◆ **WHAT IS EXPECTED**
Would you return every entry below exactly as written, without its images?

◆ **DATA FOR THIS EXERCISE**
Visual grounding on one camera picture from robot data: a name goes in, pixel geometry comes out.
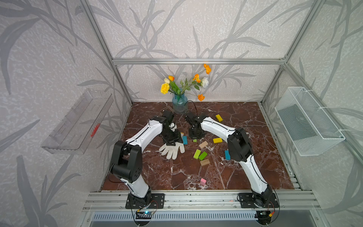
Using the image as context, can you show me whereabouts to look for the teal block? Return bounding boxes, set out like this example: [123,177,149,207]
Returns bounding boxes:
[225,150,231,160]
[182,136,188,145]

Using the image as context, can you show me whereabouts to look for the light wood block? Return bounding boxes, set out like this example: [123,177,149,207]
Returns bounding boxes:
[199,141,209,148]

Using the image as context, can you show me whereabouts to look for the large yellow block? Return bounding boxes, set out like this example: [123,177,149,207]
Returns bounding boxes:
[213,138,223,144]

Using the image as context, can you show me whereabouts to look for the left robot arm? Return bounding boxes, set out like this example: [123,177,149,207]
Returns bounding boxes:
[109,112,185,199]

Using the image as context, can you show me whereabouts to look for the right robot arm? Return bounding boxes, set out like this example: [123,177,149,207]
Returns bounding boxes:
[185,113,273,208]

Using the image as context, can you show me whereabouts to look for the white cotton glove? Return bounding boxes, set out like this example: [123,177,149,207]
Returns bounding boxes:
[159,142,185,160]

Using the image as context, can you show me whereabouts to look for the lime green block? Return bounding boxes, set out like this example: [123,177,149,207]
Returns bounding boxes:
[193,149,201,159]

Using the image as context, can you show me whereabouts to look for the dark green block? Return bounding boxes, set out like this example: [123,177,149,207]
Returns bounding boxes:
[198,151,208,161]

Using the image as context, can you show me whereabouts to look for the small yellow block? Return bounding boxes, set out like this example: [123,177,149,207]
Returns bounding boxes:
[216,114,223,122]

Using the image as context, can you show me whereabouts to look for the dark wood block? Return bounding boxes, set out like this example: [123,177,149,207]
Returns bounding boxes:
[200,159,210,166]

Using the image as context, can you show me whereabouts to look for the blue glass vase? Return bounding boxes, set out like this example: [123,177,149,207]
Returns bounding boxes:
[172,94,188,114]

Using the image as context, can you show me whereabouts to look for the artificial flowers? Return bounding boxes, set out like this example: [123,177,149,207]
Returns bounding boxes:
[160,74,209,96]

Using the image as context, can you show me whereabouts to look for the pink block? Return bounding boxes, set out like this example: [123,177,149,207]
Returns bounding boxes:
[200,178,206,186]

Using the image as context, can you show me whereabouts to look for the left circuit board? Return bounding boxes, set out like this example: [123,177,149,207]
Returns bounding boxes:
[135,210,157,221]

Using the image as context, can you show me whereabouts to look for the circuit board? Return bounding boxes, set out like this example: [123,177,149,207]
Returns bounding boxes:
[135,210,157,221]
[255,211,275,223]

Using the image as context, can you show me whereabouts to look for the clear plastic shelf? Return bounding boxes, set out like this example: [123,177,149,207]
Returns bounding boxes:
[41,89,114,155]

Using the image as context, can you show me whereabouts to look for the right circuit board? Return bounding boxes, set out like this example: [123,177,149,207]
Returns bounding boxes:
[255,211,275,223]

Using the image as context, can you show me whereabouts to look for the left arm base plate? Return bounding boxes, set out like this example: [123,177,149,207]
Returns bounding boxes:
[125,192,165,210]

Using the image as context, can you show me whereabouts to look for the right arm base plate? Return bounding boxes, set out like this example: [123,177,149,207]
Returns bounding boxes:
[237,193,280,209]

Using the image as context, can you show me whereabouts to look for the aluminium frame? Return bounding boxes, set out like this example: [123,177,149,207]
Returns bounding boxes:
[76,0,363,227]

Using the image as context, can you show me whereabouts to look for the white wire basket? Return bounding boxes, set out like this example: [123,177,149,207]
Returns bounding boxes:
[275,87,346,156]

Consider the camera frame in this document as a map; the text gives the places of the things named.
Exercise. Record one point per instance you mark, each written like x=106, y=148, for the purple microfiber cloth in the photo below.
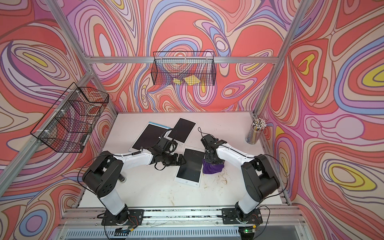
x=210, y=169

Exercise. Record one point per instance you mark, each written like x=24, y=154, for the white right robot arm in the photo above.
x=258, y=174

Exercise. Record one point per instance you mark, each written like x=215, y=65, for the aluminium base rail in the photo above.
x=184, y=223

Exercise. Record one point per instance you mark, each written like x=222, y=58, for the black wire basket back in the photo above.
x=180, y=64

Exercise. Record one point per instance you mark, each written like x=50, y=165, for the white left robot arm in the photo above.
x=104, y=173

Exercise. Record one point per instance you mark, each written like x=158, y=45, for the blue white drawing tablet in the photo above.
x=149, y=136

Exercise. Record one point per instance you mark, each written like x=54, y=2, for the black wire basket left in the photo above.
x=68, y=124

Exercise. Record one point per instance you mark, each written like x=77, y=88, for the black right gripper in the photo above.
x=207, y=158

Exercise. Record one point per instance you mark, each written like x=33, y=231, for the black wire basket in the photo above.
x=180, y=64
x=68, y=124

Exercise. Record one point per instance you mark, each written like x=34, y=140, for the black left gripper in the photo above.
x=175, y=162

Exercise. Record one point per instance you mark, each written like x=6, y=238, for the cup of coloured pencils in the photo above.
x=257, y=128

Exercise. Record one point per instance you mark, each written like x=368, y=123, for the yellow cloth in basket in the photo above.
x=189, y=80

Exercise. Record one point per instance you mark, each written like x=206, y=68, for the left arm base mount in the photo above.
x=127, y=217

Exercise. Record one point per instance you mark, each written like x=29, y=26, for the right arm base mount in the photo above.
x=231, y=216

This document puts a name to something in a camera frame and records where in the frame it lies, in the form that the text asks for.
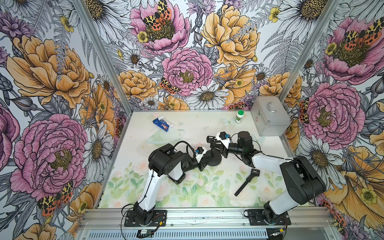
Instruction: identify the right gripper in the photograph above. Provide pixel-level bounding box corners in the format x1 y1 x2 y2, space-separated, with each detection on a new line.
210 140 245 159

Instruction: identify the white vented cable duct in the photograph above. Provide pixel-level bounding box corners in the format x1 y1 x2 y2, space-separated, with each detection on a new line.
83 228 269 240

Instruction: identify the black round stand base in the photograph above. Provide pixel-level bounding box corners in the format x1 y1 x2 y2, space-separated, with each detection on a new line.
206 150 222 167

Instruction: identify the silver first aid case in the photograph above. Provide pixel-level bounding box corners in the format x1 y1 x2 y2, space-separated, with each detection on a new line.
251 96 291 137

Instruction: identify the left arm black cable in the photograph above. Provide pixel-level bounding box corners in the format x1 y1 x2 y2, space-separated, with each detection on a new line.
173 140 197 158

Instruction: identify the white green-capped pill bottle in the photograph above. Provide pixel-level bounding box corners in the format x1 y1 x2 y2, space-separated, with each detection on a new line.
235 110 244 124

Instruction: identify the aluminium front rail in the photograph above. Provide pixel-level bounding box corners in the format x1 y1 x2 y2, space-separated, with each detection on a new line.
79 207 335 230

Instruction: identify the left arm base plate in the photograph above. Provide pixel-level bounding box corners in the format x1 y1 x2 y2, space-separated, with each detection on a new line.
123 209 168 227

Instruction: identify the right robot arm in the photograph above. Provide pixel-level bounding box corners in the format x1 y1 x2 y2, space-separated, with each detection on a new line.
206 131 326 225

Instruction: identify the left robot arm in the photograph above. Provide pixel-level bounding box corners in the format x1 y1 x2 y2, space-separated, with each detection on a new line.
133 141 215 226

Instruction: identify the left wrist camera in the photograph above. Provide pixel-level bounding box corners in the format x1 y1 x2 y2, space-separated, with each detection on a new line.
195 147 207 163

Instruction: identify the blue gauze bandage packet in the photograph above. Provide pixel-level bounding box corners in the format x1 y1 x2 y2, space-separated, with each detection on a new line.
153 116 175 132

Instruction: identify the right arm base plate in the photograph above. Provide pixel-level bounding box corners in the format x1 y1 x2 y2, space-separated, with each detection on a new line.
243 209 291 226

◆ **WRITTEN SOLUTION**
Visual grounding on one camera picture from robot data: a name goes in, pixel geometry comes out.
Using the image as context, can you show me whereabouts to look for the teal block? Return bounding boxes, set out like this example: [123,177,149,207]
Returns bounding boxes:
[225,150,231,160]
[182,136,188,145]

Using the image as context, can you show me whereabouts to look for the light wood block? Return bounding boxes, set out like this example: [123,177,149,207]
Returns bounding boxes:
[199,141,209,148]

Using the image as context, can you show me whereabouts to look for the large yellow block? Return bounding boxes, set out like this example: [123,177,149,207]
Returns bounding boxes:
[213,138,223,144]

Using the image as context, can you show me whereabouts to look for the left robot arm? Return bounding boxes, set out like this example: [123,177,149,207]
Returns bounding boxes:
[109,112,185,199]

Using the image as context, can you show me whereabouts to look for the right robot arm? Return bounding boxes, set out like this example: [123,177,149,207]
Returns bounding boxes:
[185,113,273,208]

Using the image as context, can you show me whereabouts to look for the white cotton glove? Return bounding boxes, set out like this example: [123,177,149,207]
Returns bounding boxes:
[159,142,185,160]

Using the image as context, can you show me whereabouts to look for the lime green block? Return bounding boxes, set out like this example: [123,177,149,207]
Returns bounding boxes:
[193,149,201,159]

Using the image as context, can you show me whereabouts to look for the dark green block? Return bounding boxes, set out like this example: [123,177,149,207]
Returns bounding boxes:
[198,151,208,161]

Using the image as context, can you show me whereabouts to look for the small yellow block? Return bounding boxes, set out like this example: [123,177,149,207]
Returns bounding boxes:
[216,114,223,122]

Using the image as context, can you show me whereabouts to look for the dark wood block? Return bounding boxes, set out like this example: [123,177,149,207]
Returns bounding boxes:
[200,159,210,166]

Using the image as context, can you show me whereabouts to look for the blue glass vase? Return bounding boxes, set out like this example: [123,177,149,207]
Returns bounding boxes:
[172,94,188,114]

Using the image as context, can you show me whereabouts to look for the artificial flowers? Return bounding boxes, set out like this example: [123,177,149,207]
Returns bounding boxes:
[160,74,209,96]

Using the image as context, can you show me whereabouts to look for the pink block? Return bounding boxes, set out like this example: [123,177,149,207]
Returns bounding boxes:
[200,178,206,186]

Using the image as context, can you show me whereabouts to look for the left circuit board? Return bounding boxes, set out like this example: [123,177,149,207]
Returns bounding boxes:
[135,210,157,221]

Using the image as context, can you show me whereabouts to look for the circuit board? Return bounding boxes, set out like this example: [123,177,149,207]
Returns bounding boxes:
[135,210,157,221]
[255,211,275,223]

Using the image as context, can you show me whereabouts to look for the clear plastic shelf? Return bounding boxes, set out like this example: [123,177,149,207]
Returns bounding boxes:
[41,89,114,155]

Using the image as context, can you show me whereabouts to look for the right circuit board? Return bounding boxes, set out like this example: [123,177,149,207]
Returns bounding boxes:
[255,211,275,223]

Using the image as context, can you show me whereabouts to look for the left arm base plate? Return bounding boxes, set out like this example: [123,177,149,207]
Returns bounding boxes:
[125,192,165,210]

Using the image as context, can you show me whereabouts to look for the right arm base plate? Return bounding boxes, set out like this example: [123,177,149,207]
Returns bounding boxes:
[237,193,280,209]

Using the image as context, can you show me whereabouts to look for the aluminium frame? Return bounding boxes, set out like this example: [123,177,149,207]
Returns bounding boxes:
[76,0,363,227]

Using the image as context, can you show me whereabouts to look for the white wire basket? Return bounding boxes, set out like this example: [123,177,149,207]
Returns bounding boxes:
[275,87,346,156]

Consider the camera frame in this document as a map; the text gives the places of the things named.
Exercise. Record one point per instance you mark, each written like x=106, y=148, for the purple microfiber cloth in the photo below.
x=210, y=169

Exercise. Record one point per instance you mark, each written like x=24, y=154, for the white right robot arm in the photo above.
x=258, y=174

Exercise. Record one point per instance you mark, each written like x=215, y=65, for the aluminium base rail in the photo above.
x=184, y=223

Exercise. Record one point per instance you mark, each written like x=222, y=58, for the black wire basket back in the photo above.
x=180, y=64

Exercise. Record one point per instance you mark, each written like x=50, y=165, for the white left robot arm in the photo above.
x=104, y=173

Exercise. Record one point per instance you mark, each written like x=158, y=45, for the blue white drawing tablet in the photo above.
x=149, y=136

Exercise. Record one point per instance you mark, each written like x=54, y=2, for the black wire basket left in the photo above.
x=68, y=124

Exercise. Record one point per instance you mark, each written like x=77, y=88, for the black right gripper in the photo above.
x=207, y=158

Exercise. Record one point per instance you mark, each written like x=33, y=231, for the black wire basket in the photo above.
x=180, y=64
x=68, y=124

Exercise. Record one point per instance you mark, each written like x=34, y=140, for the black left gripper in the photo above.
x=175, y=162

Exercise. Record one point per instance you mark, each written like x=6, y=238, for the cup of coloured pencils in the photo above.
x=257, y=128

Exercise. Record one point per instance you mark, each written like x=368, y=123, for the yellow cloth in basket in the photo above.
x=189, y=80

Exercise. Record one point per instance you mark, each written like x=206, y=68, for the left arm base mount in the photo above.
x=127, y=217

Exercise. Record one point per instance you mark, each written like x=29, y=26, for the right arm base mount in the photo above.
x=231, y=216

This document puts a name to something in a camera frame and records where in the frame it lies, in the form that the text asks for.
Instruction: identify the right gripper in the photograph above. Provide pixel-level bounding box corners in the format x1 y1 x2 y2, space-separated, with each detection on a new line.
210 140 245 159

Instruction: identify the white vented cable duct in the photograph above. Provide pixel-level bounding box corners in the format x1 y1 x2 y2, space-separated, with each detection on a new line.
83 228 269 240

Instruction: identify the black round stand base in the photograph above. Provide pixel-level bounding box corners in the format x1 y1 x2 y2, space-separated, with each detection on a new line.
206 150 222 167

Instruction: identify the silver first aid case in the photograph above. Provide pixel-level bounding box corners in the format x1 y1 x2 y2, space-separated, with each detection on a new line.
251 96 291 137

Instruction: identify the left arm black cable in the photograph above. Provide pixel-level bounding box corners in the format x1 y1 x2 y2, space-separated, with each detection on a new line.
173 140 197 158

Instruction: identify the white green-capped pill bottle in the photograph above. Provide pixel-level bounding box corners in the format x1 y1 x2 y2, space-separated, with each detection on a new line.
235 110 244 124

Instruction: identify the aluminium front rail in the photograph above. Provide pixel-level bounding box corners in the format x1 y1 x2 y2, space-separated, with each detection on a new line.
79 207 335 230

Instruction: identify the left arm base plate in the photograph above. Provide pixel-level bounding box corners in the format x1 y1 x2 y2, space-separated, with each detection on a new line.
123 209 168 227

Instruction: identify the right robot arm in the photograph above. Provide pixel-level bounding box corners in the format x1 y1 x2 y2, space-separated, with each detection on a new line.
206 131 326 225

Instruction: identify the left robot arm in the photograph above. Provide pixel-level bounding box corners in the format x1 y1 x2 y2, space-separated, with each detection on a new line.
133 141 215 226

Instruction: identify the left wrist camera in the photograph above. Provide pixel-level bounding box corners in the format x1 y1 x2 y2, space-separated, with each detection on a new line.
195 147 207 163

Instruction: identify the blue gauze bandage packet in the photograph above. Provide pixel-level bounding box corners in the format x1 y1 x2 y2, space-separated, with each detection on a new line.
153 116 175 132

Instruction: identify the right arm base plate in the photograph above. Provide pixel-level bounding box corners in the format x1 y1 x2 y2, space-separated, with each detection on a new line.
243 209 291 226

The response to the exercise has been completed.